Langkah Australia baru-baru ini untuk melengkapi angkatan lautnya dengan kapal selam bertenaga nuklir di bawah pakta pertahanan baru dengan Inggris dan Amerika Serikat, yang secara luas dilihat sebagai upaya untuk melawan pengaruh China di kawasan Pasifik semakin membuat marah Beijing.
Baca juga: Ekspor Produk Perikanan Indonesia Naik 6,6 Persen, AS dan China Masih Jadi Pasar Utama
Baca juga: Abaikan Protes China Soal Pengeboran Migas di Natuna, Profesor Eddy: Sikap RI Sudah Tepat
Perdana Menteri Boris Johnson mengumumkan boikot Inggris di parlemen, tetapi para atlet harus tetap hadir.

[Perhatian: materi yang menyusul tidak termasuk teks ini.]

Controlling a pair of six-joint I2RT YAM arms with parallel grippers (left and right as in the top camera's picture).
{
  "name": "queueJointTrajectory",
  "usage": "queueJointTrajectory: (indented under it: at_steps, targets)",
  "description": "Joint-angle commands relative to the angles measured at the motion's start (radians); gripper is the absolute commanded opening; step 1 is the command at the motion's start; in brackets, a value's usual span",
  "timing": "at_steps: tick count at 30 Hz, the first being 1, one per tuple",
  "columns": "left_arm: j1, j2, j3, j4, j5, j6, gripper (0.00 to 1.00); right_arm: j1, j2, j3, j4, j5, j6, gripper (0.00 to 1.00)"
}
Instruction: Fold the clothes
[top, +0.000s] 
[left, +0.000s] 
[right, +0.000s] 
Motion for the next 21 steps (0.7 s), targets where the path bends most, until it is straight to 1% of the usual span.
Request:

"Saya tidak berpikir bahwa boikot olahraga masuk akal, itu tetap menjadi kebijakan pemerintah," tambahnya.
Di Ottawa, Perdana Menteri Justin Trudeau mengumumkan pejabat Kanada juga akan melewatkan Olimpiade, dengan mengatakan pemerintahnya "sangat prihatin dengan pelanggaran hak asasi manusia yang berulang kali dilakukan oleh pemerintah China".
Kemudian, pemimpin Australia Scott Morrison membuat pengumuman serupa pada hari sebelumnya.
Sementara negara-negara lainnya masih menimbang langkah yang akan mereka ambil.